IN2110 – Methods in Language Technology
Changes in the course due to coronavirus
Autumn 2020 the exams of most courses at the MN Faculty will be conducted as digital home exams or oral exams, using the normal grading scale. The semester page for your course will be updated with any changes in the form of examination.
This course gives an in-depth study in basic methods and practical tools for basal language technology (methods for automatic analyzation of language-based data). It covers both rule-based techniques, such as phrase structure grammar, and approximations with a starting point in machine learning, such as vector space semantics and classification. The course will take a look at some applications of methods for issues within language technology such as tagging, parsing and text classification (such as sentiment analysis). The course has a strong practical component, with use of relevant tools and projects with written rapports, among other things, which is needed to qualify for the exam.

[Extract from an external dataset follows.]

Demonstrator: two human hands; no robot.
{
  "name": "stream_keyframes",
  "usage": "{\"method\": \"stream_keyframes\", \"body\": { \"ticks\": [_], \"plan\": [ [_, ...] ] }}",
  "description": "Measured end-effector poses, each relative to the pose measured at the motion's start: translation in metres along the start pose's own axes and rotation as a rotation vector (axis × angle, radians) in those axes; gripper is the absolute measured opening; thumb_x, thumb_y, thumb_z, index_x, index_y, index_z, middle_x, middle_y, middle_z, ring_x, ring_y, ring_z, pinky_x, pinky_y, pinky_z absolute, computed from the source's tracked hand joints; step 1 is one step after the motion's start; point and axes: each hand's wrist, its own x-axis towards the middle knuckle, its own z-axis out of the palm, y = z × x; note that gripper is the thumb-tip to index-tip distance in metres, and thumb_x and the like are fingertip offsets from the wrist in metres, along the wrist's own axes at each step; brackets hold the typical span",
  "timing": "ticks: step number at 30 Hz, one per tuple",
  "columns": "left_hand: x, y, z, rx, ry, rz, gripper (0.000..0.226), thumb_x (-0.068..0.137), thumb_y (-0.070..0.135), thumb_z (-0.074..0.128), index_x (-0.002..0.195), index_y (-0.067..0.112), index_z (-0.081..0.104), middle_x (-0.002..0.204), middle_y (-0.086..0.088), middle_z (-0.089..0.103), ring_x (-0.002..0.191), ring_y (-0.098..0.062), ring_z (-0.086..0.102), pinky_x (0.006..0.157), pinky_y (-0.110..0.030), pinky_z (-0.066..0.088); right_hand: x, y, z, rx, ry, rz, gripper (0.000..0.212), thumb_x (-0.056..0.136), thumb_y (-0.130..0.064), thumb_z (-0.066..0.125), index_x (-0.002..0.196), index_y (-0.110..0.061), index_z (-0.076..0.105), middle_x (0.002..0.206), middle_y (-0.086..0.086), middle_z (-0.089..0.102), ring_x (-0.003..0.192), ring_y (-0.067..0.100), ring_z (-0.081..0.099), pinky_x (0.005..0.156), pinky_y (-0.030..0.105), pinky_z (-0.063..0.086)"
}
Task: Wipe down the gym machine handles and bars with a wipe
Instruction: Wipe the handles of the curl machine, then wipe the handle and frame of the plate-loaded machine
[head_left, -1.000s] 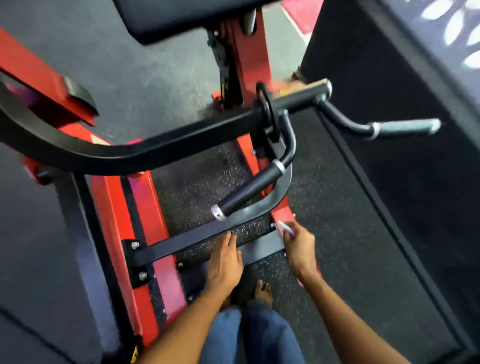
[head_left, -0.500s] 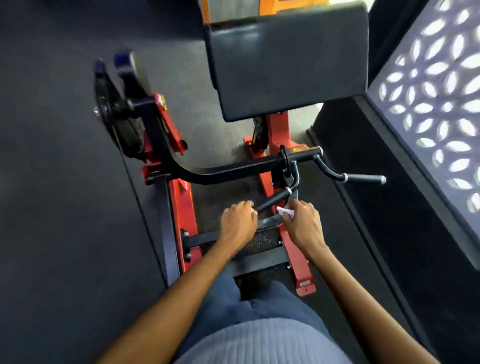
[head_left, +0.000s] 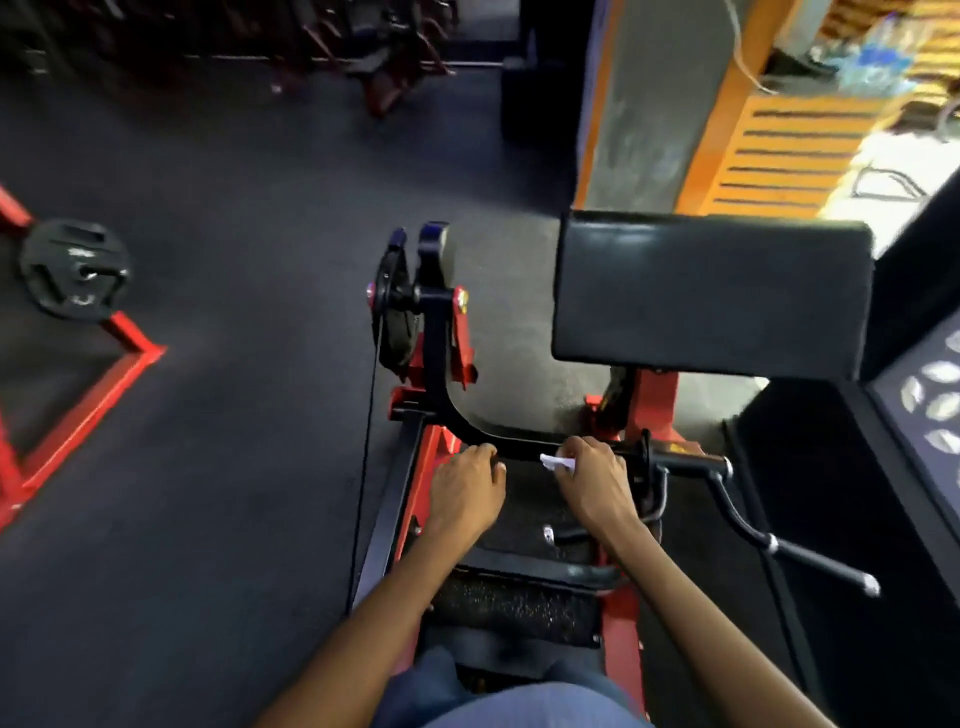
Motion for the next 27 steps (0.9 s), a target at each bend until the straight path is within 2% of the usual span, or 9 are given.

When you´re done with this course, you´ll:
- have mastered basic techniques for analyzing linguistic data
- have knowledge of vectorspace semantics and its applications
- be able to explain and process phase structure- and dependence grammar
- have insight in basal techniques used for language technological experimentation
- be able to independently finish a project using standard tools
- have training in how to write a scientific summary of a project
- be able to analyse an issue from a interdisciplinary perspective
- be able to combine techniques from computer science, linguistics, machine learning and more
Admission to the course
Students at UiO register for courses and exams in Studentweb.
Special admission requirements
In addition to fulfilling the Higher Education Entrance Qualification, applicants have to meet the following special admission requirements:
- Mathematics R1 or Mathematics (S1+S2)
The special admission requirements may also be covered by equivalent studies from Norwegian upper secondary school or by other equivalent studies. Read more about special admission requirements (in Norwegian).
Formal prerequisite knowledge
Recommended previous knowledge
- 5 credits overlap with INF2820 – Computational linguistics (continued).
4 hours a week: 2 hours of lectures and 2 hours in groups.
Submission and approval of mandatory assignments are required. Read more about mandatory assignments and other hand-ins. Attending of the first lecture is compulsory.
4 hours written digital exam. All mandatory assignments must be passed to be allowed to take the exam.
Examination support material
No examination support material is allowed.
Grades are awarded on a scale from A to F, where A is the best grade and F is a fail. Read more about the grading system.
Resit an examination
Students who can document a valid reason for absence from the regular examination are offered a postponed examination at the beginning of the next semester. Re-scheduled examinations are not offered to students who withdraw during, or did not pass the original examination.